Work request: Every line in the data below that includes "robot" belongs in the answer, copied as it stands.

Supplied records:
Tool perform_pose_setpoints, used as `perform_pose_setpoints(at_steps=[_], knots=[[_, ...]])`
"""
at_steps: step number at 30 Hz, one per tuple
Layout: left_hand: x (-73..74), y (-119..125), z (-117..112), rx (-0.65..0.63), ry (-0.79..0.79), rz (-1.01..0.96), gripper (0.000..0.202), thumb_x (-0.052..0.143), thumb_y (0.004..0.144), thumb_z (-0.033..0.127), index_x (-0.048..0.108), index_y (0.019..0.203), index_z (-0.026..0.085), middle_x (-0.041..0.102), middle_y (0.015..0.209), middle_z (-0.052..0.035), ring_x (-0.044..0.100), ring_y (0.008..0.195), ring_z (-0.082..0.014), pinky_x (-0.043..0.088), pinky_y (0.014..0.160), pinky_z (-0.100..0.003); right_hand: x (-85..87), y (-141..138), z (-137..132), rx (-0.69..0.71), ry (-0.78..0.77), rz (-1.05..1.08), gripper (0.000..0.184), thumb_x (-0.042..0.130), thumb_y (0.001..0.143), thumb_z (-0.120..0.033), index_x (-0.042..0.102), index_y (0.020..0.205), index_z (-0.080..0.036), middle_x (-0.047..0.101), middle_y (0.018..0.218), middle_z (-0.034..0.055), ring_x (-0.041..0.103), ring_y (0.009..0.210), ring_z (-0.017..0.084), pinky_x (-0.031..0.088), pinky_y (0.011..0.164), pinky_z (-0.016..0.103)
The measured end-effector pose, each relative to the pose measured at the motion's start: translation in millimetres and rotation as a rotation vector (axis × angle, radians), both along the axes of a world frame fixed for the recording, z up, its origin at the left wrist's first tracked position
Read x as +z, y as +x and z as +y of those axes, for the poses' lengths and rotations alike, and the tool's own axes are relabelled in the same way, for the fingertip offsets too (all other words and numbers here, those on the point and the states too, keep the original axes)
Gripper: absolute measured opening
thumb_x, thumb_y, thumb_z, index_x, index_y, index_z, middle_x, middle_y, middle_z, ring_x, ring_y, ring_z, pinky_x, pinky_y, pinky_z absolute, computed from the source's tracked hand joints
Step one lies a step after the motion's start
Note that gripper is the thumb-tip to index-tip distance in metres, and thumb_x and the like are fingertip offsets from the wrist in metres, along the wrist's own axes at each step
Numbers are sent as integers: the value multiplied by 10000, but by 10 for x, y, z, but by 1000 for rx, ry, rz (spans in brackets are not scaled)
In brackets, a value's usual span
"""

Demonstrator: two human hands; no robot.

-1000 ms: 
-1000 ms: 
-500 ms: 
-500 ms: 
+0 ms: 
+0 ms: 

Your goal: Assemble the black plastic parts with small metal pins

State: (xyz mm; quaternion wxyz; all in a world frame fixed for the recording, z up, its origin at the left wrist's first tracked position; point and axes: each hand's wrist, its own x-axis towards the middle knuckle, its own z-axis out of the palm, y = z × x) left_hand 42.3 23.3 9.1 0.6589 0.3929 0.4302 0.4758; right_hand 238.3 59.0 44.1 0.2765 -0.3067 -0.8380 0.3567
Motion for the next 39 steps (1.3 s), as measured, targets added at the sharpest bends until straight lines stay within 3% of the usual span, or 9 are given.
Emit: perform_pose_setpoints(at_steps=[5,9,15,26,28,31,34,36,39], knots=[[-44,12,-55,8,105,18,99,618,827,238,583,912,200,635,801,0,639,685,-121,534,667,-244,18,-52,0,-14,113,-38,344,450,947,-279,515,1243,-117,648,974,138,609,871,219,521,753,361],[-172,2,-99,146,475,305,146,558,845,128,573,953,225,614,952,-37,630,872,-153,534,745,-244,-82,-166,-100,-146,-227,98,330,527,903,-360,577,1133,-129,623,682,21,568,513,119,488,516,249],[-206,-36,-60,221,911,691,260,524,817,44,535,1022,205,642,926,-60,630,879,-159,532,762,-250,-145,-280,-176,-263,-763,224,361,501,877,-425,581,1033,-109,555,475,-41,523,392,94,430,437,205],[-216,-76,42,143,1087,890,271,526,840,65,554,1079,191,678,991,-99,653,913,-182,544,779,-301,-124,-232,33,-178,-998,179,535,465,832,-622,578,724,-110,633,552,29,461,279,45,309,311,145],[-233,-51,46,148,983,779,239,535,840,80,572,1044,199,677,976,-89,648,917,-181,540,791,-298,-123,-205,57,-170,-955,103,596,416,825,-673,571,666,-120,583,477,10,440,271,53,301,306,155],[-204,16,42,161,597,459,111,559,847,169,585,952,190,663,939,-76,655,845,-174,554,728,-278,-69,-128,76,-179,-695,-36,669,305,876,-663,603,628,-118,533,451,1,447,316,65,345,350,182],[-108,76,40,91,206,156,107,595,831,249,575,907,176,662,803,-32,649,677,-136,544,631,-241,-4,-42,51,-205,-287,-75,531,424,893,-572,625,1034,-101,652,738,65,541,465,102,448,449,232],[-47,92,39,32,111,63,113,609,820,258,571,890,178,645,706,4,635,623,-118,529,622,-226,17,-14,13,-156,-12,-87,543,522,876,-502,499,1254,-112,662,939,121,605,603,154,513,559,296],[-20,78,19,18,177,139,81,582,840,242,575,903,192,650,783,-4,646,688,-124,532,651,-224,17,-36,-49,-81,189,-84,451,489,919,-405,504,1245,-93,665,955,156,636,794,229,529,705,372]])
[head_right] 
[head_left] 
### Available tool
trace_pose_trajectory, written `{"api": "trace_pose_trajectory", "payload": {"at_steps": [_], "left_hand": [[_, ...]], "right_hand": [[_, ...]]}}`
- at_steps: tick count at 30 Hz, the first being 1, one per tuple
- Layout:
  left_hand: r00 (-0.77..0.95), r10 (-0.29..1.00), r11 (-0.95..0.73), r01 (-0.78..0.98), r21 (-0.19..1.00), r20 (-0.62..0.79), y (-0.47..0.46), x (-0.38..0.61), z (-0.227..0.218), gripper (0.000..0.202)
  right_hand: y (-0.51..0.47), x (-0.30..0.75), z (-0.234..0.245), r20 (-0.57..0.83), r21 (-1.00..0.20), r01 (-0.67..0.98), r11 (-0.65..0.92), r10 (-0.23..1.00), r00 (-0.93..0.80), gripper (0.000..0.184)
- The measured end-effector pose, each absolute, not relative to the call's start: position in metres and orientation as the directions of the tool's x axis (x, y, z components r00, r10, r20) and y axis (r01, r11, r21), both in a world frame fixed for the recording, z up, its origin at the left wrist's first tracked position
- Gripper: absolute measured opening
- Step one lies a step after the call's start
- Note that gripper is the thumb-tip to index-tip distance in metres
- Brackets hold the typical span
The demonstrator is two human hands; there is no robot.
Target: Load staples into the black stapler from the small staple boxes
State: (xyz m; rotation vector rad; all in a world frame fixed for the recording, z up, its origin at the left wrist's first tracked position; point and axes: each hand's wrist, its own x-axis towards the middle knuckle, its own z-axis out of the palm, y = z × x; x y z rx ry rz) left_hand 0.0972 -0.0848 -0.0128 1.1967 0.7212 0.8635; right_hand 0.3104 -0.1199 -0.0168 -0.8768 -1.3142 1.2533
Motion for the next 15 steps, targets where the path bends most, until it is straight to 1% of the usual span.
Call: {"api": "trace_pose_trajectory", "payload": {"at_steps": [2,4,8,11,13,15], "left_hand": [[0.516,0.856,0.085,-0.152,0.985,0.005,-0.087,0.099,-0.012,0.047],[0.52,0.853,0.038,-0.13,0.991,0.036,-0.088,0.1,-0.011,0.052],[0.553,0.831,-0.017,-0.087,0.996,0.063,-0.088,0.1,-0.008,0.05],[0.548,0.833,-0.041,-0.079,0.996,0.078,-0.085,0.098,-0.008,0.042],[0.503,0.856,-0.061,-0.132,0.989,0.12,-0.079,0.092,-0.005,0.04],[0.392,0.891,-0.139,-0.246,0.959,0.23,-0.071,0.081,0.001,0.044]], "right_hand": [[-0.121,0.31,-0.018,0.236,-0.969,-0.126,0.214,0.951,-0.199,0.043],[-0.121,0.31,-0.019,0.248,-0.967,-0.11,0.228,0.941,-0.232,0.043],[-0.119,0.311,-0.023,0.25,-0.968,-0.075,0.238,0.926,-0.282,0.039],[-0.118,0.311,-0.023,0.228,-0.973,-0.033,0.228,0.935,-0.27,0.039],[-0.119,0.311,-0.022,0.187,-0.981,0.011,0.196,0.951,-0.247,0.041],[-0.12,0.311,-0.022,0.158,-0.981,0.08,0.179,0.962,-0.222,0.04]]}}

Solution for this problem:
Demonstrator: two human hands; no robot.
The demonstrator is two human hands; there is no robot.

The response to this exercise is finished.